Acordam os Juízes que compõem a Secção Criminal do Tribunal da Relação de Évora: A - Relatório: No Tribunal Judicial da Comarca de Santarém – Central Criminal, J4 - correu termos o processo comum colectivo supra numerado no qual são arguidos: (…), melhor identificado nos autos, a quem foi imputada a prática de um crime de tráfico de produto estupefacientes agravado, p. e p. pelos artigos 21.º/1, 24.º, al. h) do DL n.º 15/93, de 22-01, com referência à Tabela I-C, à Portaria n.º 94/96, de 26-03 e ao artigo 2.º/2 do DL n.º 30/2000, de 29-11, punível como reincidente, nos termos do disposto no artigo 75.º do Código Penal; (…), melhor identificado nos autos, a quem foi imputada a prática de um crime de tráfico de produto estupefacientes agravado, p. e p. pelos artigos 21.º/1, 24.º, al. h) do DL n.º 15/93, de 22-01, com referência à Tabela I-C, à Portaria n.º 94/96, de 26-03 e ao artigo 2.º/2 do DL n.º 30/2000, de 29-11.

* O tribunal recorrido veio, por sentença de 15 de Julho de 2020, a: 1.

Absolver os arguidos (…), melhor identificados nos autos, da prática de um crime de tráfico de estupefacientes agravado, p. e p. pelos artigos 21.º/1, 24.º, al. h) do DL n.º 15/93, de 22-01, com referência à Tabela I-C, à Portaria n.º 94/96, de 26-03 e ao artigo 2.º/2 do DL n.º 30/2000, de 29-11; 2.

Convolar o referido crime num crime de consumo de produto estupefaciente, p. e p. pelo artigo 40.º/2 do DL n.º 15/93, de 22-01, com referência à Tabela I-C anexa e ao mapa a que se refere o artigo 9.º da Portaria n.º 94/96, de 26-03.

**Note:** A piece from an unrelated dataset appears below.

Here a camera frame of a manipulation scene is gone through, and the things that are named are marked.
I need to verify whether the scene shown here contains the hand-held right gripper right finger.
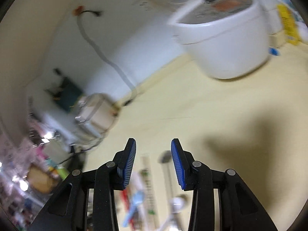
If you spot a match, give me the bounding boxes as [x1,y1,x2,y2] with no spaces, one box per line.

  1. Condenar o arguido (…)pela prática de um crime de consumo de produto estupefacientes, p. e p. pelo artigo 40.º/2 do DL n.º 15/93, de 22-01, por referência à Tabela I-C anexa e ao mapa a que se refere o artigo 9.º da Portaria n.º 94/96, de 26-03, punível como reincidente, nos termos do artigo 75.º do Código Penal, na pena de prisão de 6 (seis) meses.

  2. Condenar o arguido (…)pela prática de um crime de consumo de produto estupefacientes, p. e p. pelo artigo 40.º/2 do DL n.º 15/93, de 22-01, por referência à Tabela I-C anexa e ao mapa a que se refere o artigo 9.º da Portaria n.º 94/96, de 26-03, na pena de prisão de 7 (sete) meses.

  3. Declarar perdido a favor do Estado o produto estupefaciente apreendido - artigo 109.º/1 do CP e artigos 35.º/1 e 2 e 39.º/2, do DL n.º 15/93, de 22-01.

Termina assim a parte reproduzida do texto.